Болезнь моей матери нарастала исподволь, еще со времен моего сиденья и ссылки. Общероссийские и перемышльские события растравили незаживающую рану.
Мы боялись друг за друга, Я боялся, что ее арестуют в Перемышле. Ни на миг не утихала ее тревога за меня. Я – бывший ссыльный – подолгу живу в Москве без прописки. Случайный или не случайный – по доносу соквартирантов – милицейский обход, и я подвожу родных моей жены, хозяев квартиры, а меня могут не просто попросить о выходе, а загрести.
Как-то, когда я уезжал из Перемышля в Москву, маме захотелось проводить меня до Калуги. Времени до отхода поезда оставалось еще много. Мы с ней сели подзакусить и выпить чайку в вокзальном ресторане. За соседним столиком сидел молодой человек и, прихлебывая чай, водил пером по ватмановской бумаге. По-видимому, это был студент Калужского строительного техникума, уезжавший на практику и что-то наспех, перед отходом поезда, подправлявший в своих чертежах. Временами он отрывался от своего занятия и останавливал рассеянный взгляд на ком придется, в том числе и на нас.
Мама долго смотрела на него, потом ее внезапно побелевшие от ужаса глаза глянули на меня.
– II te dessine[37], – шепнула она.
Мне стоило немалых усилий разуверить ее.
Бредовые видения, сначала посещавшие ее изредка, к концу 37-го года сомкнулись вокруг нее кольцом.
Я побежал в больницу. Мама лежала в палате одна.
Она меня сразу узнала и заплакала слезами радости. Еще немного – и ее лицо исказила душевная боль.
– Тебе тетя Саша успела сказать, что Петру Михайловичу дали десять лет?
Я постарался утешить маму так же, как на другой день утешал Екатерину Петровну: по нашим временам десять лет с правом переписки – пустяки. Главное, что с него сняли обвинение в организации Корекозевского восстания, а 5810 – это самое легкое обвинение, какое только могут дать «политическому». Полного срока он, конечно, не просидит, – его освободят по возрасту и по здоровью.
Мама приободрилась. И вдруг опять уже знакомый мне белый ужас оледенил ее взгляд.
– Слышишь?
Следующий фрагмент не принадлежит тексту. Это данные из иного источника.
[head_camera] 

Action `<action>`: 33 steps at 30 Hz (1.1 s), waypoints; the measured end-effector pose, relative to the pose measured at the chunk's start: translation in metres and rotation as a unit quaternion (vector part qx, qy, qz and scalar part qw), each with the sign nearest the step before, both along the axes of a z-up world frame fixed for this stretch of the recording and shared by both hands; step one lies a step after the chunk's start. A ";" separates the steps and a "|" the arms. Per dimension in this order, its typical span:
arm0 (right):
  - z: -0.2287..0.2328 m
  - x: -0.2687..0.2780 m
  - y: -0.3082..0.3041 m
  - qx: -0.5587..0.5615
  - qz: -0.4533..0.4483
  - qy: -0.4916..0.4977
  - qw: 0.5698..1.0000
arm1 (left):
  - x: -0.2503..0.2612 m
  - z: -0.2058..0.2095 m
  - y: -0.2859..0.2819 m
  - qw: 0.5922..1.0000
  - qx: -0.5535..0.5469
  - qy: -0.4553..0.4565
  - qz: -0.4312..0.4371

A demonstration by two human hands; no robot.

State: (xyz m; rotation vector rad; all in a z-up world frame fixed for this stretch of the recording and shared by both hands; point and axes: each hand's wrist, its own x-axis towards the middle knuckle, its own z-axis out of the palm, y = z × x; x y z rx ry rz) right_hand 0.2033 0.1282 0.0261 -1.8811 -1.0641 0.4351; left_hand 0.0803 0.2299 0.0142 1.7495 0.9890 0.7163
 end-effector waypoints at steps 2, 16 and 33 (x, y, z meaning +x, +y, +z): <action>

Стучат!
– Да это дверью кто-то хлопнул.
– Нет, нет, это печку ломают, нарочно… а потом скажут, что это я сломала печку… что я – вредительница…
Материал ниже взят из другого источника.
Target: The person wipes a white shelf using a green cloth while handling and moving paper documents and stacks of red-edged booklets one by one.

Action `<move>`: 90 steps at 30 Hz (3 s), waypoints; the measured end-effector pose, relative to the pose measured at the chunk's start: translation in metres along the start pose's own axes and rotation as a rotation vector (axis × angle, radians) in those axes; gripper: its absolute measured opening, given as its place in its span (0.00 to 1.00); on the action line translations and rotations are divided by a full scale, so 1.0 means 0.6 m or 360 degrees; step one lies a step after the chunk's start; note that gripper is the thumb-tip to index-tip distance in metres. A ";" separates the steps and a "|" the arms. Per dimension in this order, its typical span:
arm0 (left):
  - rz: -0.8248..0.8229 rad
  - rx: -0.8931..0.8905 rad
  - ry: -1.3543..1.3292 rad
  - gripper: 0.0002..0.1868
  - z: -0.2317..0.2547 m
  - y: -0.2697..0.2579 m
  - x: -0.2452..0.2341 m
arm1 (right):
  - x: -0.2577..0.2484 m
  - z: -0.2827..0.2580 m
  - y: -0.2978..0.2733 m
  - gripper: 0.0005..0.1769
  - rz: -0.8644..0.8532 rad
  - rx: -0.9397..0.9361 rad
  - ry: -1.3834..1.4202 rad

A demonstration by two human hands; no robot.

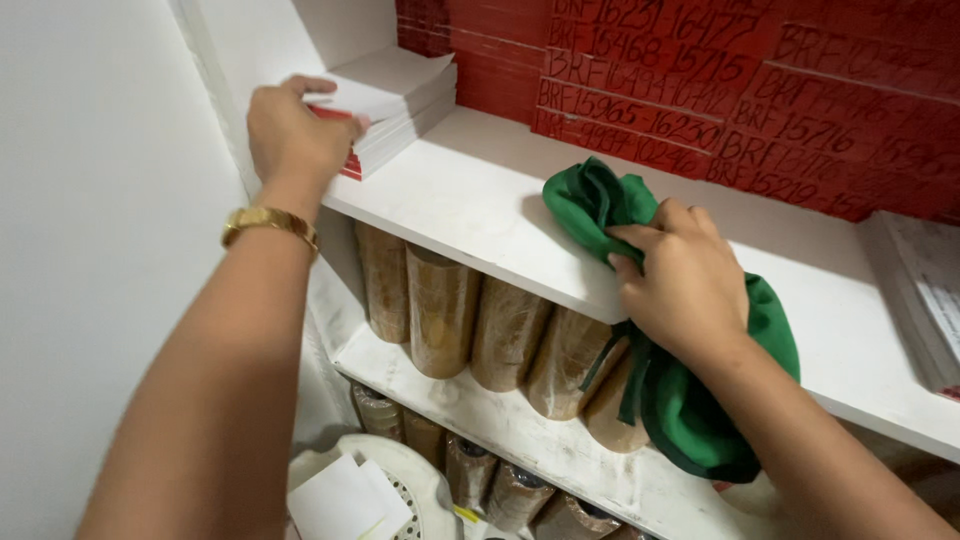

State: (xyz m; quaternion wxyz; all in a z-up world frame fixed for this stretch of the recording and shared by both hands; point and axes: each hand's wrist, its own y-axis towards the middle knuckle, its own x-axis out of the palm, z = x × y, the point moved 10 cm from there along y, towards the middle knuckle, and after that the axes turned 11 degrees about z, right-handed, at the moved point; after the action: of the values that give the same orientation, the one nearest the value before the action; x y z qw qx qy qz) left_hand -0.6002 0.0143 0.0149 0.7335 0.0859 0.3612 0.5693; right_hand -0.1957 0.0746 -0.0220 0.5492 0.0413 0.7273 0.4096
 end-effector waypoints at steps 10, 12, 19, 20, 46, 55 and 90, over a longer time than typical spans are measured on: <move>0.0306 0.1565 0.1159 0.19 0.101 -0.063 0.055 | -0.001 0.004 0.002 0.21 0.0059 -0.0028 0.0006; 0.0438 0.1641 0.1052 0.16 0.114 -0.074 0.045 | 0.001 0.008 0.001 0.21 0.0051 -0.0011 0.0022; 0.0154 0.1615 0.0696 0.09 0.138 -0.168 0.031 | -0.019 0.043 0.002 0.18 0.0236 0.0199 0.0159; 0.0130 0.1673 0.0761 0.17 0.138 -0.195 0.031 | -0.034 0.057 0.001 0.16 0.0380 0.0269 0.0176; -0.1108 0.1189 0.0610 0.35 0.189 -0.331 0.224 | 0.048 -0.036 0.105 0.11 0.0142 0.0012 -0.0017; -0.1254 0.0975 0.0572 0.40 0.188 -0.337 0.219 | 0.050 0.242 0.092 0.09 -0.0086 0.0298 -0.0538; -0.0432 0.1048 -0.1412 0.18 0.382 -0.302 0.097 | -0.125 0.333 -0.047 0.14 0.1264 0.0405 0.0081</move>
State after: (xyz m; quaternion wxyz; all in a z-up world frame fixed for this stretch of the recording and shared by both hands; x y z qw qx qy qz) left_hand -0.3109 0.0708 0.0585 0.8161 0.4938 0.1849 0.2366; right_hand 0.0111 0.1280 0.0051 0.3211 0.3758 0.7130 0.4973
От доктора Татьяны Никитичны Жиздринской я узнал, что несколько дней назад мама в одном халате, с непокрытой головой убежала из больницы. Был холодный позднеосенний день. Сиделки вовремя хватились ее и бросились искать. Терапевтический корпус стоял рядом с кладбищем, и моя мать, с развевающимися по ветру седыми волосами, бежала меж памятников и могильных холмов. Ее догнали.
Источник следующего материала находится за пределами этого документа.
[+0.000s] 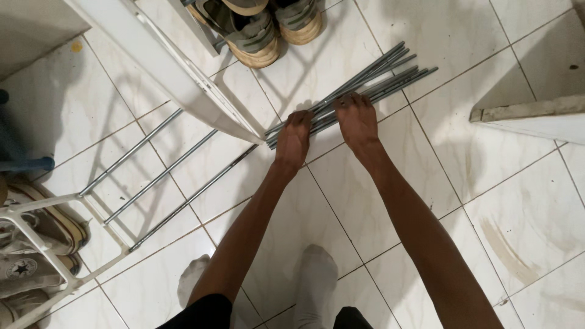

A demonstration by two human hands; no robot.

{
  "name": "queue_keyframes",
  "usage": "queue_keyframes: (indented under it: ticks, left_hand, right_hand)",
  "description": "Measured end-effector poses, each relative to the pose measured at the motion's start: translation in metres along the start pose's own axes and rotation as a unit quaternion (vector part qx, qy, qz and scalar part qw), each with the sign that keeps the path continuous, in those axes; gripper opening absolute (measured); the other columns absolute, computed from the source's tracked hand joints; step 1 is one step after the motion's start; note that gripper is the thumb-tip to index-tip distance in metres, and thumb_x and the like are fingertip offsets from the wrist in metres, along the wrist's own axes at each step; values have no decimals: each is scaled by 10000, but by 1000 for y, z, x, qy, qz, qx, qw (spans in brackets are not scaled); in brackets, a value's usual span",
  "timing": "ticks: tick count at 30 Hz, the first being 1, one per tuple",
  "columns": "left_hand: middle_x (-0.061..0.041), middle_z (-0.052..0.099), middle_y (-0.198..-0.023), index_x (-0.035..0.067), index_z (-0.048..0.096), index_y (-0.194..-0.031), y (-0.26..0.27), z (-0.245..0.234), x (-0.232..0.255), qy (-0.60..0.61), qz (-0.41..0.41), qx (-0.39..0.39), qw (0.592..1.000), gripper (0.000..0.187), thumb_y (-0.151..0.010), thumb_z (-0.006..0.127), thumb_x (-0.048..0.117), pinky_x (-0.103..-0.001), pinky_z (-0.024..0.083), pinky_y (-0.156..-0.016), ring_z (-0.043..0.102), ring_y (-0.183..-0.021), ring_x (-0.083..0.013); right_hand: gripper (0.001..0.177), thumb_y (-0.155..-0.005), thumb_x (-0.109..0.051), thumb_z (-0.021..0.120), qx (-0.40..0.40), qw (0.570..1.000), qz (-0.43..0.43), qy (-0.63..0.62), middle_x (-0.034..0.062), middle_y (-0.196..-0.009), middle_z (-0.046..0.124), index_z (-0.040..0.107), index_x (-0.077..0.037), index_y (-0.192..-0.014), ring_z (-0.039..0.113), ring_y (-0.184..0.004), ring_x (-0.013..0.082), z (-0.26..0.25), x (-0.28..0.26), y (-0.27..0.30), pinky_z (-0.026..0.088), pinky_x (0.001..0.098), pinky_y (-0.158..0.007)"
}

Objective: The person assembles a white plastic shoe rack by inserting metal rods into the frame slots. They repeatedly pick up rods from the floor and slide them into the rack, adjusting the rack's position as needed.

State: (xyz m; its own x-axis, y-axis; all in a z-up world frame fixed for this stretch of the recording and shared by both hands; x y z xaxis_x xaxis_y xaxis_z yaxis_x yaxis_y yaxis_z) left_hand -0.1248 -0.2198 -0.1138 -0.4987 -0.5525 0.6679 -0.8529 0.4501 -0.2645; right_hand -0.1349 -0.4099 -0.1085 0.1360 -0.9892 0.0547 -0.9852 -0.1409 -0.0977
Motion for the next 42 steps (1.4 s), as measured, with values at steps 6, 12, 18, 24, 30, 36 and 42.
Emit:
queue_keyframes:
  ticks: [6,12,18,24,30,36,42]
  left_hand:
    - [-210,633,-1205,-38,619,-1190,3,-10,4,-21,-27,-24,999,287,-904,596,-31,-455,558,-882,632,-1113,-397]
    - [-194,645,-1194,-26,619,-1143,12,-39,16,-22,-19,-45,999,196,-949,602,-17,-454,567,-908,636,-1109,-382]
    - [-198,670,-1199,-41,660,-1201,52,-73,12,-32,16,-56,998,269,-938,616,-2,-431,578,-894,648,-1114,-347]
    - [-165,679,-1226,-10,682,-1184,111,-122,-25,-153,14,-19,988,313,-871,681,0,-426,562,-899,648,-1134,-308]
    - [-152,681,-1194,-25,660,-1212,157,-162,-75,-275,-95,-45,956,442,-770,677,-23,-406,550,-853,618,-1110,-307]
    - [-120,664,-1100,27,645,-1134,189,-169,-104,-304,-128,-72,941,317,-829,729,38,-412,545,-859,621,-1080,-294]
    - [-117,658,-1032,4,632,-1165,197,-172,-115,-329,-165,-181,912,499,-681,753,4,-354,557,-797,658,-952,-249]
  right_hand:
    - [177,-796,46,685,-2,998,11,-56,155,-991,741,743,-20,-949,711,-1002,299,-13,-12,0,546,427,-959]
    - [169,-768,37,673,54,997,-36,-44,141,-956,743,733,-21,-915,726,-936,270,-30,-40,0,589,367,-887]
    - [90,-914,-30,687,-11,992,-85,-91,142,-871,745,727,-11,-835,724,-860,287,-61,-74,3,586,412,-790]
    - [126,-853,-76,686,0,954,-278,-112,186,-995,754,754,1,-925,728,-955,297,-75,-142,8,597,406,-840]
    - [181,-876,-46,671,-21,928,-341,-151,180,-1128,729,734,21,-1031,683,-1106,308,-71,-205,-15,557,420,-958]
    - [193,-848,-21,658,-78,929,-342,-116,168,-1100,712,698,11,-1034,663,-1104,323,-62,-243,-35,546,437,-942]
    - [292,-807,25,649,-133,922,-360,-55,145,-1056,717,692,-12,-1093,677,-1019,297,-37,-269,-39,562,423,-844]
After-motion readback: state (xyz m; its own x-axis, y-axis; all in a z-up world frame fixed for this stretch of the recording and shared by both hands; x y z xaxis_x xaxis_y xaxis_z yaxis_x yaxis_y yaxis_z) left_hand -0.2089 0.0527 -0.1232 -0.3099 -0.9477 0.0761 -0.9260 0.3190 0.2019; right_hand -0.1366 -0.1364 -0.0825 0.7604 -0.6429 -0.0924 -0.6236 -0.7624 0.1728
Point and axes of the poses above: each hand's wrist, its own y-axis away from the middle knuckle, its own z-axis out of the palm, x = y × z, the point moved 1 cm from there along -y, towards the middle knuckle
– Куда вы, Елена Михайловна?
– Пустите меня! Я иду в НКВД – говорить правду о моих оклеветанных товарищах!..
По делу Петра Михайловича мою мать так и не вызвали. Говорить правду в НКВД об оклеветанных товарищах ей еще предстояло.
На другой день, когда я пришел навестить маму, она была уже в полном сознании.
Итак, – думалось мне, – Петр Михайлович еще счастливо отделался. Он – не вдохновитель восстания, он – не главарь вредительской шайки, будто бы окопавшейся в школе, он – вообще не вредитель, он не вел пропаганды среди учеников. Но приклеить-то ему что-нибудь надо! Выпустишь – как бы самому не сесть. В таких случаях приходит на помощь спасительная 5810 – то есть «индивидуальная агитация». Но кого же он, однако, агитировал? Самого себя? Или своих добрых знакомых, которых давным-давно без его участия разагитировала сама жизнь?